Over the past 365 days, stablecoin issuers generated $8.5 billion in fees, representing 36.8% market share across major crypto sectors.

For comparison:

  • Layer 1 blockchains brought in $5.0 billion (21.5%)
  • Decentralized exchanges (DeFi) generated $3.6 billion (15.7%)

Combined, L1s and DeFi total roughly $8.6 billion, almost identical to stablecoin issuers alone.

What This Signals

Stablecoins are no longer just transactional tools. They are becoming a dominant profit center within the digital asset ecosystem.

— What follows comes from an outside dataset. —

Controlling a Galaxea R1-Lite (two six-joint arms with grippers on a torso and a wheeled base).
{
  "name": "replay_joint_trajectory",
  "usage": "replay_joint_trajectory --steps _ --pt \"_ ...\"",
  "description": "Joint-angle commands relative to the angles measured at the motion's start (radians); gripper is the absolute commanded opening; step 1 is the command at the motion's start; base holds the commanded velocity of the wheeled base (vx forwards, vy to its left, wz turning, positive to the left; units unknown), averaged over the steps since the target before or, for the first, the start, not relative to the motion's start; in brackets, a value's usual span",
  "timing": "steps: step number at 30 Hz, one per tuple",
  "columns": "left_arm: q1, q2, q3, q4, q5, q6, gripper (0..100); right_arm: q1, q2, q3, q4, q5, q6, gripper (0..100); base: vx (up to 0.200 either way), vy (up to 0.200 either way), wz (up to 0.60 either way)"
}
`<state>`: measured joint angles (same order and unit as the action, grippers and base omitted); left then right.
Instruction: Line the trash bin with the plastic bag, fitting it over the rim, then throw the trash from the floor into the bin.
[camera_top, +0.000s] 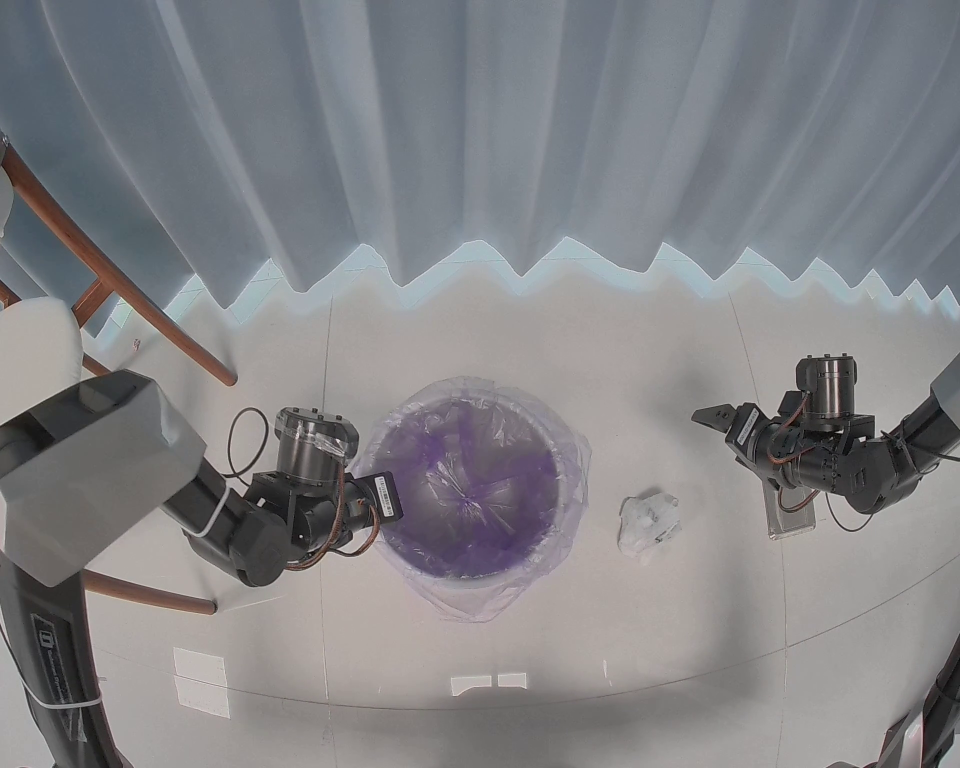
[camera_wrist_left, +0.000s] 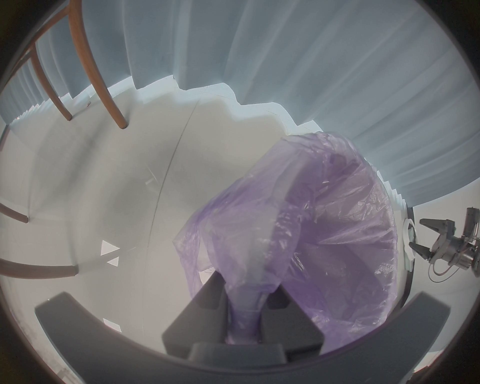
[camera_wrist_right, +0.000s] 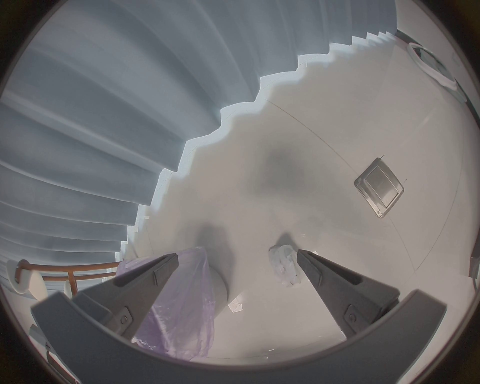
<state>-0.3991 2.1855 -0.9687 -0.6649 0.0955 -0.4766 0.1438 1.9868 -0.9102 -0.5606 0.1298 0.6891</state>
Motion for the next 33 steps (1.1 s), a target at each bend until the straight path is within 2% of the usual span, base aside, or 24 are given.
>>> replay_joint_trajectory --steps 1,6,7,11,14,18,22,29,33 --pt "-0.007 0.095 -0.01 -0.022 0.02 0.0 0 0.005 0.021 -0.001 -0.005 -0.001 0.0 100 0.0 0.0 0.0" --pt "-0.012 0.095 -0.008 -0.015 0.027 -0.002 0 0.005 0.006 0.011 -0.005 -0.01 0.001 100 0.0 0.0 0.0" --pt "-0.012 0.095 -0.008 -0.015 0.027 -0.002 100 0.005 0.006 0.011 -0.005 -0.01 0.001 100 0.0 0.0 0.0" --pt "-0.012 0.091 -0.015 -0.027 0.038 -0.005 100 0.005 0.0 0.013 -0.005 -0.019 0.003 100 0.0 0.0 0.0" --pt "-0.029 -0.003 0.039 -0.028 0.059 -0.028 100 0.003 -0.036 0.056 -0.005 -0.018 -0.002 100 0.0 0.0 0.0" --pt "-0.026 -0.187 0.14 -0.028 0.058 -0.042 100 0.003 -0.049 0.102 -0.005 -0.018 -0.008 100 0.0 0.0 0.0" --pt "-0.024 -0.391 0.305 -0.028 0.047 -0.079 100 -0.01 -0.049 0.155 -0.007 -0.019 -0.049 100 0.0 0.0 0.0" --pt "-0.053 -0.509 0.472 -0.033 0.047 -0.125 100 -0.012 -0.045 0.209 -0.05 -0.024 -0.062 100 -0.2 0.0 0.0" --pt "-0.05 -0.537 0.489 -0.061 0.049 -0.123 100 -0.035 0.04 0.191 -0.054 -0.027 -0.131 100 -0.2 0.0 0.0"
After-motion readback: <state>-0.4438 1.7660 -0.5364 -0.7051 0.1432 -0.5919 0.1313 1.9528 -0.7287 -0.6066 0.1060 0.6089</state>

Unlike L1s and DeFi protocols, which depend heavily on speculative trading cycles, stablecoin issuers generate revenue primarily from yield on reserves, typically U.S. Treasuries and short-term instruments.

That creates a more consistent, macro-linked revenue model.

The Structural Shift

This dynamic highlights a broader shift in crypto’s business model.

While infrastructure chains and DeFi platforms capture activity-driven fees, stablecoins monetize capital parked in the system. As more liquidity flows into dollar-backed assets, issuer revenues scale accordingly.

The result: stablecoins are emerging as one of the most powerful financial pillars in the industry, nearly matching the combined fee output of blockchains and decentralized exchanges.